[Python-Dev] Python-3.0, unicode, and os.environ

Steven D'Aprano steve at pearwood.info
Sat Dec 6 03:06:40 CET 2008


On Sat, 6 Dec 2008 11:48:27 am Nick Coghlan wrote:
> Toshio Kuratomi wrote:
> > Nick Coghlan wrote:
...
> >> Why? Most programs won't be able to do anything with it. And if
> >> the program *can* do something with it... that's what the bytes
> >> version of the APIs are for.
> >
> > Nonsense.  A program can do tons of things with a non-decodable
> > filename.  Where it's limited is non-decodable filedata.
>
> You can't display a non-decodable filename to the user, hence the
> user will have no idea what they're working on. Non-filesystem
> related apps have no business trying to deal with insane filenames.

I don't agree. Putting my user's hat on, I know what I would expect: the 
app should display *some* name, it doesn't matter exactly what, so long 
as:

* it's as close as possible to the "real" name; 

* it is unique in that directory (doesn't shadow another file); and

* it's enough to identify the file so I can read/save/delete/rename the 
file.

I think there are analogous situations: long-time Windows users will be 
used to seeing files listed as "longfilename.txt" in some applications 
and "longfi~1.txt" in another. Under POSIX, file names can contain 
unprintable ctrl characters, and the shell will print them at least 
three ways, depending on context. E.g. for a file containing a 
formfeed, I get one of ? \f or ^L in bash.

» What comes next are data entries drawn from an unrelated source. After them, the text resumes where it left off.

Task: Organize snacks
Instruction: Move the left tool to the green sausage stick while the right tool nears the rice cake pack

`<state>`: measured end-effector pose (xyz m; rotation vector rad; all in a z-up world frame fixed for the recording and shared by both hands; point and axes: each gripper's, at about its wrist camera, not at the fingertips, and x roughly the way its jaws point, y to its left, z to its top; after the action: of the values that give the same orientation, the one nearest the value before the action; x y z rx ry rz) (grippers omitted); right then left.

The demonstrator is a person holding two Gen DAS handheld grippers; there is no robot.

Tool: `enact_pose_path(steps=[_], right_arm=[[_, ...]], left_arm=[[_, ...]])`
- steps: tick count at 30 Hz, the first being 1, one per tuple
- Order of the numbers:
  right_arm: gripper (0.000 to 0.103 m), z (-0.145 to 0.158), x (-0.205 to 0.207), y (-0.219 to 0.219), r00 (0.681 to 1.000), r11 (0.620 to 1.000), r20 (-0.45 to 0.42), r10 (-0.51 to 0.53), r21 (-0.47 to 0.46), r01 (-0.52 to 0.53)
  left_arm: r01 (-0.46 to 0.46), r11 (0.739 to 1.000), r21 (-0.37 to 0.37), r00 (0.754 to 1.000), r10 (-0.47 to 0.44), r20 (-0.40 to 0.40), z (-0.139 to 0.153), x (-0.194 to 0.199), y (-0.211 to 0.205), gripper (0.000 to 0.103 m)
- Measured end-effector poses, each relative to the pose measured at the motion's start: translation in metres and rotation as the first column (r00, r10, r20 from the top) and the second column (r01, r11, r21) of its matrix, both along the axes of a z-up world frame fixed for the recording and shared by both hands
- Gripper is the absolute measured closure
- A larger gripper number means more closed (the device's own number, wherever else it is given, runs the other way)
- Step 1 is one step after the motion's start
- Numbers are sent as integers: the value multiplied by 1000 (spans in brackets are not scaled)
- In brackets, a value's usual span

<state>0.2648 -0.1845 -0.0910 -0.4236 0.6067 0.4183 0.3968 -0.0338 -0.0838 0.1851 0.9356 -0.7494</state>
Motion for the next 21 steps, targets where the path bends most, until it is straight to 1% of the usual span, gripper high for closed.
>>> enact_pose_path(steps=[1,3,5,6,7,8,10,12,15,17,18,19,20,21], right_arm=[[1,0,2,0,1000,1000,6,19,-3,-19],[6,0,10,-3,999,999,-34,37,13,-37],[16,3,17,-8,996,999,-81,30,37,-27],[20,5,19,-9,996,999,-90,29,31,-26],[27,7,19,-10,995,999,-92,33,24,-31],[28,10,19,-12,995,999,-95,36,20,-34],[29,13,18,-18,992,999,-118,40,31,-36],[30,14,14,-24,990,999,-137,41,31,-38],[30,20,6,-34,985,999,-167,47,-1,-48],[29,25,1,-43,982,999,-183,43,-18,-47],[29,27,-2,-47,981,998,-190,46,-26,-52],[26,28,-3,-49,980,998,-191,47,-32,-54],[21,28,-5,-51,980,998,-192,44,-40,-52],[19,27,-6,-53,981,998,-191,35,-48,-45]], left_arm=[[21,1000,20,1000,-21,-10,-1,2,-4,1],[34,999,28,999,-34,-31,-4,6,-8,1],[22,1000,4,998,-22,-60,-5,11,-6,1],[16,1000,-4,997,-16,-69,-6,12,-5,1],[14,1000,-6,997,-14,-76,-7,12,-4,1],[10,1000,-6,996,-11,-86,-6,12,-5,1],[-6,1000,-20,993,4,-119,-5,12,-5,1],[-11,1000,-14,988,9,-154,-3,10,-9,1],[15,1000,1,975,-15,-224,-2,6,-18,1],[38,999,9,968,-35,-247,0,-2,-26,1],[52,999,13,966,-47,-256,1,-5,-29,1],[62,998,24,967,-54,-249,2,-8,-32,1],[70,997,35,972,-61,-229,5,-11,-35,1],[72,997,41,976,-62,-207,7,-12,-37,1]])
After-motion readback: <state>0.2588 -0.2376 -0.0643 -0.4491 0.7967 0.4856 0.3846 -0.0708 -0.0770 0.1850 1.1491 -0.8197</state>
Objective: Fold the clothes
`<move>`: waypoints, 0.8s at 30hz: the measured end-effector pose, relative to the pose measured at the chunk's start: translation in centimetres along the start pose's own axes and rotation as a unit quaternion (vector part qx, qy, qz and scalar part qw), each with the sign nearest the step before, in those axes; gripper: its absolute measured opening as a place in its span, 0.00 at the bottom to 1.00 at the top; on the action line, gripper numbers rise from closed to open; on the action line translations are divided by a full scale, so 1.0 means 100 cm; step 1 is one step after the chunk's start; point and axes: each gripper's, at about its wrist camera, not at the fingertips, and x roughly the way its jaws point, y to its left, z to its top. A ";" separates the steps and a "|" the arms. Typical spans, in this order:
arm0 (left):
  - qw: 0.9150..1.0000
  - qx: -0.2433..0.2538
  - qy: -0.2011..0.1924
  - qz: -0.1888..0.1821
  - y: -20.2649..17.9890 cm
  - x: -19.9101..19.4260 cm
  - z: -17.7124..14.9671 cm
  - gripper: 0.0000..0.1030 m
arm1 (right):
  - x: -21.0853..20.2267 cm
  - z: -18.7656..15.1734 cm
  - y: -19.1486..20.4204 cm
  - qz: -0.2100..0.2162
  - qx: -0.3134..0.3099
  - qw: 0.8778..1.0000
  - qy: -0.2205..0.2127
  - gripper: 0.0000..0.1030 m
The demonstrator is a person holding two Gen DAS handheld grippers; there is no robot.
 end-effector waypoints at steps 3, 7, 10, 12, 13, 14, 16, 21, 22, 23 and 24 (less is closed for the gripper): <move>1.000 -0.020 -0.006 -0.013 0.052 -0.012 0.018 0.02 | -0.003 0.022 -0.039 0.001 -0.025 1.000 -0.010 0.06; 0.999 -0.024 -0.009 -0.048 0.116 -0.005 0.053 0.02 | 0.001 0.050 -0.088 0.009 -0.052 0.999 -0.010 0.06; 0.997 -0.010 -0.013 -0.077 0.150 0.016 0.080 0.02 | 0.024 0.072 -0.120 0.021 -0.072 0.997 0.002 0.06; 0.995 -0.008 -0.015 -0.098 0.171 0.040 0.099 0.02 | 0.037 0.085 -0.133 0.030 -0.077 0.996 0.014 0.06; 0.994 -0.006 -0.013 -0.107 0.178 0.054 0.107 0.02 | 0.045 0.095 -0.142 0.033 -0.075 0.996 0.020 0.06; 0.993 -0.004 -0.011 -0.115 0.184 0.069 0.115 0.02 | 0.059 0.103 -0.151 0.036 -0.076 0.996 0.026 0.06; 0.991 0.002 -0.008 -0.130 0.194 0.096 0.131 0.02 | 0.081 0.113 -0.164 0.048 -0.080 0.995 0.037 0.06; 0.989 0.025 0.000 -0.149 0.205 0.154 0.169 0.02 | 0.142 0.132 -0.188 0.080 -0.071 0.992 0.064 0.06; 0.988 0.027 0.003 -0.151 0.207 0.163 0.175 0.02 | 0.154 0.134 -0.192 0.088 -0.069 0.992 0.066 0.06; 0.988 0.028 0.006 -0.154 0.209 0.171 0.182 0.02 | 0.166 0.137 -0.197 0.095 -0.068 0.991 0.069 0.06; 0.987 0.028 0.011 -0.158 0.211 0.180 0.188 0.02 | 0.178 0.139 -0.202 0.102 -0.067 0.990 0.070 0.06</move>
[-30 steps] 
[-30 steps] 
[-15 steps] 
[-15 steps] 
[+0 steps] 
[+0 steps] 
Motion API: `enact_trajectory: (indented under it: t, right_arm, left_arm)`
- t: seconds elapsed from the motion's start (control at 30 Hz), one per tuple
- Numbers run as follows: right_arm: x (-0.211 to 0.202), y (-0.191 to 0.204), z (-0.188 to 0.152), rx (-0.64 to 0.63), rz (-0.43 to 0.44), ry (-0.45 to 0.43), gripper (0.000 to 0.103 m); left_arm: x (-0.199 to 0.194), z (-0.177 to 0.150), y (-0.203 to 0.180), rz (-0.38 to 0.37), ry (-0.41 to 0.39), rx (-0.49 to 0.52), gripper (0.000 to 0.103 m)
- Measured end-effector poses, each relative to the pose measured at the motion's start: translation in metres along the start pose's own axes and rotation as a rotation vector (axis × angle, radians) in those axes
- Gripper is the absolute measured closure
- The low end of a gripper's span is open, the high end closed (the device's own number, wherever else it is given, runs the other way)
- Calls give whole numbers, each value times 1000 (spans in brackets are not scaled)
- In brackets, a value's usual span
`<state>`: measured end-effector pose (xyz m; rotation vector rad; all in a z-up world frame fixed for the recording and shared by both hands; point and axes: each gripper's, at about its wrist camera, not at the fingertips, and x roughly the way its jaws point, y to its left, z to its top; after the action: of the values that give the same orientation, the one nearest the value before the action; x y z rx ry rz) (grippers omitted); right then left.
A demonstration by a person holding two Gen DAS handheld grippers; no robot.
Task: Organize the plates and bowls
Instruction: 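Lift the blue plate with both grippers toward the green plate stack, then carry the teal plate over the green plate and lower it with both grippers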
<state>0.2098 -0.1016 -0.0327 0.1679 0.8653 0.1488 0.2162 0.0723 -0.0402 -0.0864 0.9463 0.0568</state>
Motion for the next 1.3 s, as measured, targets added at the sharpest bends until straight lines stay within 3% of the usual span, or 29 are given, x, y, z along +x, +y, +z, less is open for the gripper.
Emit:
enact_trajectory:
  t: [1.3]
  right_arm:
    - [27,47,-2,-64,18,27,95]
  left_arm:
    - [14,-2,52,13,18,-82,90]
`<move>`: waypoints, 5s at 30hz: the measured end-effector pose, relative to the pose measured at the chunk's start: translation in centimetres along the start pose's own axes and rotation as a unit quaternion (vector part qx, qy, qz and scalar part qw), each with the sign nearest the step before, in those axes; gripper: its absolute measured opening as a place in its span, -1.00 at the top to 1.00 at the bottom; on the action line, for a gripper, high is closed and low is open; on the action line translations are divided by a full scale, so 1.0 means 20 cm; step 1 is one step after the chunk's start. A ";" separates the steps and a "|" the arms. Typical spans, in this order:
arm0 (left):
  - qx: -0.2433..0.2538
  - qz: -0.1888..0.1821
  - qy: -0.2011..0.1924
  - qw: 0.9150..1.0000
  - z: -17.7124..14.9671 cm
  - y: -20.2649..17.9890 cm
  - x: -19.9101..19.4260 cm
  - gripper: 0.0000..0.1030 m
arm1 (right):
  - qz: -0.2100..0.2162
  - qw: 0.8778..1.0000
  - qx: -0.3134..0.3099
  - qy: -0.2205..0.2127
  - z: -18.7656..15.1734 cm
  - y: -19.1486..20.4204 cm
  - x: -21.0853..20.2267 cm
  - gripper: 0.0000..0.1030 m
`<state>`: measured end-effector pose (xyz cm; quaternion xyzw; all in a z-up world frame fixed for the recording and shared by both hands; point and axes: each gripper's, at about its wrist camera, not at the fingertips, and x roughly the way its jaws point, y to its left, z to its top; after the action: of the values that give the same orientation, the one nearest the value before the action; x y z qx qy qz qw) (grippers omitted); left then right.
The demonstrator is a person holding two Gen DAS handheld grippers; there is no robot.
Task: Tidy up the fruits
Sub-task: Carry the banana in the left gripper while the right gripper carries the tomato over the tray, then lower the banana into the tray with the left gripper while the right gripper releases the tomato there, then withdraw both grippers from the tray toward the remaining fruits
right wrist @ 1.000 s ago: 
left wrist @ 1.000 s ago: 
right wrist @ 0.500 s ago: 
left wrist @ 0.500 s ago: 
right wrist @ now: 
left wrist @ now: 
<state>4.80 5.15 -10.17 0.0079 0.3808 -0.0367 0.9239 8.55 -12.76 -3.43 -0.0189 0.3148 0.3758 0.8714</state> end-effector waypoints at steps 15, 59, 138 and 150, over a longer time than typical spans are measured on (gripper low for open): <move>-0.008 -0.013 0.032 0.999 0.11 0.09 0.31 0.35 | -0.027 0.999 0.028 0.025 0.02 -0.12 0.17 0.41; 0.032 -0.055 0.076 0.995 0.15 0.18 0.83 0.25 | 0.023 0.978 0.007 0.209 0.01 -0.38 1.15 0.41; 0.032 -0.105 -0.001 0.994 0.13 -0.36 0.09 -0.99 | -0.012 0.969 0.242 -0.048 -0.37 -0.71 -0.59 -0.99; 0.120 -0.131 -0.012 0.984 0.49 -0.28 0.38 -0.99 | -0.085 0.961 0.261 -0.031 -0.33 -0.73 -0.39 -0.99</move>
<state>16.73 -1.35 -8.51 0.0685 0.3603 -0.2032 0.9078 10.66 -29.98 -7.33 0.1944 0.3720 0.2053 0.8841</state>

Applications can deal with such weird file names. KDE's file manager 
(konqueror) and file selection dialog both show the character as a 
small square, presumably the font's missing character glyph, and KDE 
apps can open and save the file. Still speaking as a user, I think it 
is quite reasonable to expect applications to deal with undisplayable 
filenames: displaying the name and opening the file are orthogonal 
concepts, although I accept that command-line interfaces will have 
difficulty with file names that can't be typed by the user!

I appreciate that broken unicode is more difficult to deal with than 
unprintable control characters, but the basic principle is the same.